Again, I’m not here to stand in Depp or Heard’s corner: I literally have no idea what happened, save for what Diana summarized for me (though it does seem like Heard manipulatively made a bunch of stuff up, which sucks.) What I am here to say is, regardless of who is at fault here, the way the public has lapped up this trainwreck of a relationship—mining every moment of the trial for memes—it’s just gross.

Even more potently, it’s incredibly disheartening to see how gleefully the public sprang on an opportunity to rip down a woman they saw as lying about abuse to her advantage. From the moment it became acceptable to hate on Heard, the public—men, women, and others alike—enthusiastically embarked on an orgy of misogyny (to borrow columnist Moira Donegan’s apt phrase.) Hating on Heard felt deeper than just tearing down the “bad guy”—there was a swift, extreme potency to the malice, a special blend reserved for bad-acting women—an “evil bitches” brew, if you will.

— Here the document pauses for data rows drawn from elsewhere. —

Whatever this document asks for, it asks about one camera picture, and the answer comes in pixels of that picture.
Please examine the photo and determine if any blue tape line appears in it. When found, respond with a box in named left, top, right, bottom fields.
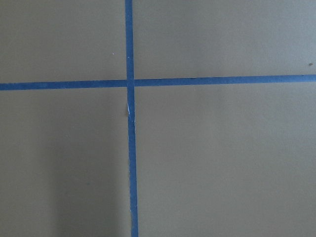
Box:
left=124, top=0, right=139, bottom=237
left=0, top=74, right=316, bottom=91

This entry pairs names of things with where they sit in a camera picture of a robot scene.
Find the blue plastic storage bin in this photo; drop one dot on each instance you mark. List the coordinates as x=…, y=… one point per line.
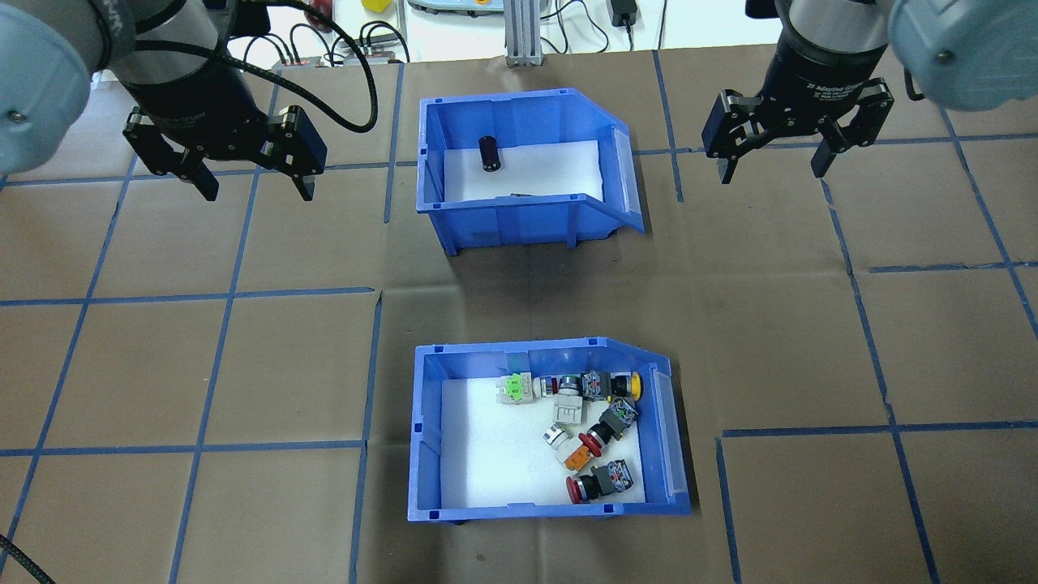
x=519, y=223
x=426, y=438

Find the yellow head push button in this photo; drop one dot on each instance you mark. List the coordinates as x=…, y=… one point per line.
x=612, y=385

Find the red mushroom button green block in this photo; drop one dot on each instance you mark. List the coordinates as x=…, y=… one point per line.
x=610, y=424

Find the silver button orange block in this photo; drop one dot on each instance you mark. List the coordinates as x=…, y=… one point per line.
x=568, y=450

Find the red mushroom button blue block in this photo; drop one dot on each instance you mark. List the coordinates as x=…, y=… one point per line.
x=600, y=480

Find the red object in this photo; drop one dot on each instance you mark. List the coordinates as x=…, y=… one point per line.
x=320, y=10

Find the black power adapter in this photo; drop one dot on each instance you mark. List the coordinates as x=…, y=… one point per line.
x=623, y=11

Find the yellow block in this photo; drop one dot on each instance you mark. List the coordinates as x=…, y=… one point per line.
x=375, y=4

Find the white foam liner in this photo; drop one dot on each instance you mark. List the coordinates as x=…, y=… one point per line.
x=551, y=170
x=486, y=454

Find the grey blue teach pendant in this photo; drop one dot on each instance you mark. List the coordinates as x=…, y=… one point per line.
x=450, y=5

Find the white contact block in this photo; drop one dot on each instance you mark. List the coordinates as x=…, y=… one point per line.
x=568, y=412

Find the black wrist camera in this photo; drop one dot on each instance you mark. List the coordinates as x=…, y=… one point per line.
x=250, y=18
x=762, y=8

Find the aluminium extrusion post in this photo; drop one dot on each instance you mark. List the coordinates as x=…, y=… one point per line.
x=523, y=32

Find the green white switch block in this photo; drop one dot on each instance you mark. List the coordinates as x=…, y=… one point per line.
x=513, y=388

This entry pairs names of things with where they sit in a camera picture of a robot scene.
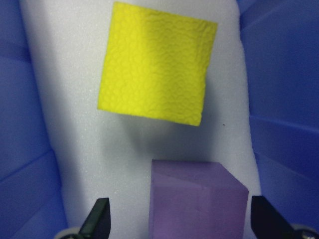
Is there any purple foam block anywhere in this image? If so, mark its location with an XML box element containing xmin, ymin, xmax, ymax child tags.
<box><xmin>149</xmin><ymin>159</ymin><xmax>250</xmax><ymax>239</ymax></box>

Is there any yellow foam block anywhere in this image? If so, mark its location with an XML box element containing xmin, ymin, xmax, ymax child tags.
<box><xmin>97</xmin><ymin>1</ymin><xmax>219</xmax><ymax>127</ymax></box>

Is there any white foam liner sheet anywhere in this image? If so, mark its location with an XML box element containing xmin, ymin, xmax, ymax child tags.
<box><xmin>18</xmin><ymin>0</ymin><xmax>261</xmax><ymax>239</ymax></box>

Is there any blue plastic storage bin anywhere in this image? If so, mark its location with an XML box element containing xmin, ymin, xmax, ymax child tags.
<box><xmin>0</xmin><ymin>0</ymin><xmax>319</xmax><ymax>239</ymax></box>

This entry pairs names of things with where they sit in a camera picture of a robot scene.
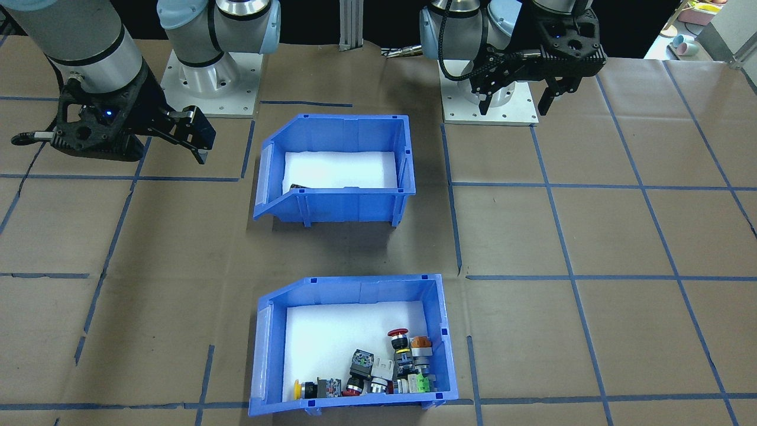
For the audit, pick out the blue plastic storage bin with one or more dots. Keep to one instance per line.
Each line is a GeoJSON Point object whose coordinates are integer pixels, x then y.
{"type": "Point", "coordinates": [355, 290]}
{"type": "Point", "coordinates": [331, 204]}

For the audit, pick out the silver metal fitting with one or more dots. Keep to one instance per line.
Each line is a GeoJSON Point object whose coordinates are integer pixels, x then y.
{"type": "Point", "coordinates": [405, 52]}

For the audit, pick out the white side table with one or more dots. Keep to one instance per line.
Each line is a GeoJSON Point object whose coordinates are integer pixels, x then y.
{"type": "Point", "coordinates": [659, 50]}

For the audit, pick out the wooden stand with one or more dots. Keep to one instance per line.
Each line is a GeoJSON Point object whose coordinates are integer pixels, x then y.
{"type": "Point", "coordinates": [674, 23]}

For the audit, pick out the light blue cup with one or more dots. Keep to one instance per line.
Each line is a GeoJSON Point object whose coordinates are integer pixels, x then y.
{"type": "Point", "coordinates": [679, 41]}

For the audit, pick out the pink tray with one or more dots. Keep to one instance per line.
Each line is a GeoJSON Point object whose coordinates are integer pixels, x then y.
{"type": "Point", "coordinates": [704, 15]}

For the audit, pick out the white foam liner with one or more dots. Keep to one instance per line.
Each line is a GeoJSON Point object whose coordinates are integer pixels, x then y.
{"type": "Point", "coordinates": [331, 337]}
{"type": "Point", "coordinates": [343, 168]}

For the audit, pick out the aluminium profile bar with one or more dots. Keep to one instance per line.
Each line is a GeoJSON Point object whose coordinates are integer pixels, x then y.
{"type": "Point", "coordinates": [724, 50]}

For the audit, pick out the yellow push button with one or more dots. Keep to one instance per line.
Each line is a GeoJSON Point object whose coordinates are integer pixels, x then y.
{"type": "Point", "coordinates": [303, 389]}

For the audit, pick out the red push button black block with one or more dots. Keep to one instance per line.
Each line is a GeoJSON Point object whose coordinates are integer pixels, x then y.
{"type": "Point", "coordinates": [361, 362]}

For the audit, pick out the black red contact block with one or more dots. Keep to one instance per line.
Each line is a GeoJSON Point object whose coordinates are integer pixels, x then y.
{"type": "Point", "coordinates": [329, 388]}

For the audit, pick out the white green terminal connector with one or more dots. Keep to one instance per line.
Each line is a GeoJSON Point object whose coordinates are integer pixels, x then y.
{"type": "Point", "coordinates": [384, 368]}

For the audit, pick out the green white contact block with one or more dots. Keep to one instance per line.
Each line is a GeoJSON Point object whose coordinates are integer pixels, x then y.
{"type": "Point", "coordinates": [423, 383]}

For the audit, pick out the white square base plate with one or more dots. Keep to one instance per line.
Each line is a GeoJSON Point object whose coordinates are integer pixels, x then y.
{"type": "Point", "coordinates": [242, 100]}
{"type": "Point", "coordinates": [526, 115]}

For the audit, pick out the orange white switch module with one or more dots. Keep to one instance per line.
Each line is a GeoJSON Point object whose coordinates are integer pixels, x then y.
{"type": "Point", "coordinates": [420, 343]}

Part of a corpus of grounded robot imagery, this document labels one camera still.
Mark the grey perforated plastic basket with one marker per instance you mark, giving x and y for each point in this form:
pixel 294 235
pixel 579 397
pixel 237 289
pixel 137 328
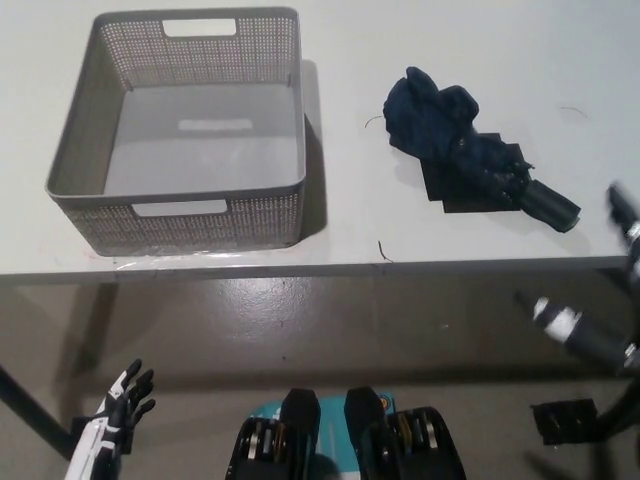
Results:
pixel 200 235

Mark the black ribbed robot body block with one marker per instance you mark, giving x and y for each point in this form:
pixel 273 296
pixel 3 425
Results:
pixel 370 425
pixel 295 425

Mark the black tape patch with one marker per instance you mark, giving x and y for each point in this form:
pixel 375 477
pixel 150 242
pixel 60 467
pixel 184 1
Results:
pixel 441 187

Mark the black metal table leg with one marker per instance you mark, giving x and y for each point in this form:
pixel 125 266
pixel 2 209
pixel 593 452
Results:
pixel 622 410
pixel 30 405

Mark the black floor tape square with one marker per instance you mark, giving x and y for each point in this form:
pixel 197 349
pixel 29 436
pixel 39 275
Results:
pixel 565 422
pixel 76 425

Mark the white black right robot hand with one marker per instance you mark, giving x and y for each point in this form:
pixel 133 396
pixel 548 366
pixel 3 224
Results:
pixel 560 322

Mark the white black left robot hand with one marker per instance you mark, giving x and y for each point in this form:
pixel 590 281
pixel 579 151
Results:
pixel 116 400

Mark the navy umbrella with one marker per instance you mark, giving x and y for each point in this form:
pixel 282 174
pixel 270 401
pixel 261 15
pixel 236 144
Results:
pixel 435 115

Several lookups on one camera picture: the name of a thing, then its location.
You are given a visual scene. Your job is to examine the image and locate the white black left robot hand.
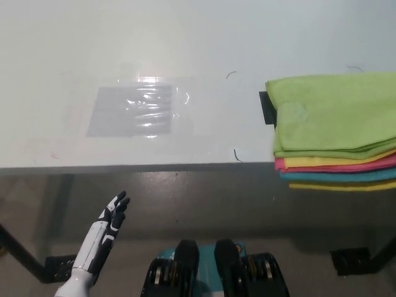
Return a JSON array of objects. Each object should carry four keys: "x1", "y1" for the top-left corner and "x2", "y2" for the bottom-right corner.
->
[{"x1": 71, "y1": 190, "x2": 131, "y2": 277}]

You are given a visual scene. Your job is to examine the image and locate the pink microfibre cloth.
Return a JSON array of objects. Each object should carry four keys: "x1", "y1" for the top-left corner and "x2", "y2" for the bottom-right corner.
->
[{"x1": 274, "y1": 155, "x2": 396, "y2": 174}]

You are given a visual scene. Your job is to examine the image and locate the teal microfibre cloth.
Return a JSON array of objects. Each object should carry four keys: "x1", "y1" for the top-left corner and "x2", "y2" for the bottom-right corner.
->
[{"x1": 279, "y1": 168, "x2": 396, "y2": 184}]

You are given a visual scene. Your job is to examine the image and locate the green microfibre cloth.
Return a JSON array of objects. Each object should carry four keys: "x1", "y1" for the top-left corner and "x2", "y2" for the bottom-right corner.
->
[{"x1": 265, "y1": 71, "x2": 396, "y2": 161}]

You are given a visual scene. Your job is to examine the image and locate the grey table leg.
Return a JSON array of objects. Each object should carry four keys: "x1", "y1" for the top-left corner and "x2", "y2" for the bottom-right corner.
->
[{"x1": 46, "y1": 174, "x2": 75, "y2": 259}]

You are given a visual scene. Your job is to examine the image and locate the black table foot plate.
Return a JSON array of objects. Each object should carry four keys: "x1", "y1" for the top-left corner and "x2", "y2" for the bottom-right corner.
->
[
  {"x1": 44, "y1": 254, "x2": 78, "y2": 283},
  {"x1": 329, "y1": 246, "x2": 372, "y2": 277}
]

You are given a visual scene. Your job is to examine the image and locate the black diagonal table brace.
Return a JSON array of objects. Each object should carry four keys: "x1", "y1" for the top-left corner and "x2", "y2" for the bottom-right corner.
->
[
  {"x1": 0, "y1": 223, "x2": 52, "y2": 284},
  {"x1": 367, "y1": 234, "x2": 396, "y2": 275}
]

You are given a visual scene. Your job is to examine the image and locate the clear plastic sheet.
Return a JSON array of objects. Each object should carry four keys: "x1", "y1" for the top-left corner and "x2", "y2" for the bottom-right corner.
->
[{"x1": 63, "y1": 73, "x2": 199, "y2": 147}]

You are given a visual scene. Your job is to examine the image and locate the black tape strip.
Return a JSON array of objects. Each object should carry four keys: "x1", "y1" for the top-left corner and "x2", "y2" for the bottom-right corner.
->
[{"x1": 259, "y1": 90, "x2": 277, "y2": 128}]

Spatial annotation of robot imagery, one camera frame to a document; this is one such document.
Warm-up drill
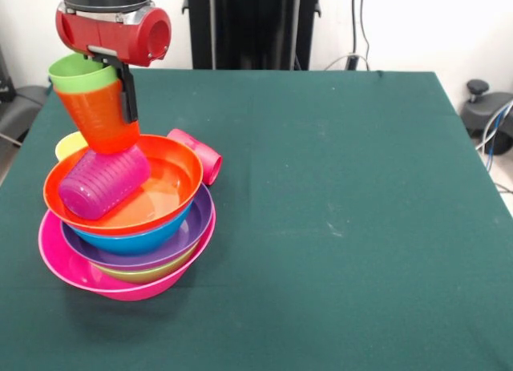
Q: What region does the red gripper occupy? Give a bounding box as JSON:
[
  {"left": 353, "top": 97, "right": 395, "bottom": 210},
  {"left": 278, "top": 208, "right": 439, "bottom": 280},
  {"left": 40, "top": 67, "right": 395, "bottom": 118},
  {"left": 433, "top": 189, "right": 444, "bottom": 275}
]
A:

I understand that impulse: I hear it all the time. Every time a man says of a rape survivor’s story, “well, what if she’s lying?” imagining himself in the shoes of the accused, rather than the victim. False accusations of sexual assault are, in fact, quite rare, but when they do occur, they reverberate as some kind of undeniable truth through the Zeitgeist, drowning out nuance and conversations. 

Here, we’re seeing the same domination of the public conversation on domestic abuse by mockery and condemnation of Heard. So it’s unsurprising that many see this trial as a strong step backwards for domestic abuse survivors, warning that it will have “a chilling effect” on those seeking to speak out. If you’re silently struggling with an abusive situation in your life and you see this kind of reaction, where people are waving an unhinged starlet as evidence that we shouldn’t trust survivors’ stories, well, it’s not going to make you confident that it will go much better for you, a mere mortal without fame and money. 

It is my small hope that, moving past this heady phase of public shaming, we can find a path away from these extremes and start understanding that we are all flawed individuals with our own stories. But that’s something each of us needs to take personal responsibility for in our media consumption. Next time you read court coverage that’s clickbait-y and outrage-inducing, before you share, maybe consider that there might be more to the story than you’re seeing. Maybe, like our favorite fictional attorney Atticus, instead of immediately judging parties, you might want to try to “climb inside of [their] skin and walk around in it.” 

Or, even better—just turn off your computer and put on an old episode of Matlock instead. Watching an elderly, no-frills country lawyer reliably slay it on cross examination is exactly the kind of healing courtroom drama we could all use more of today.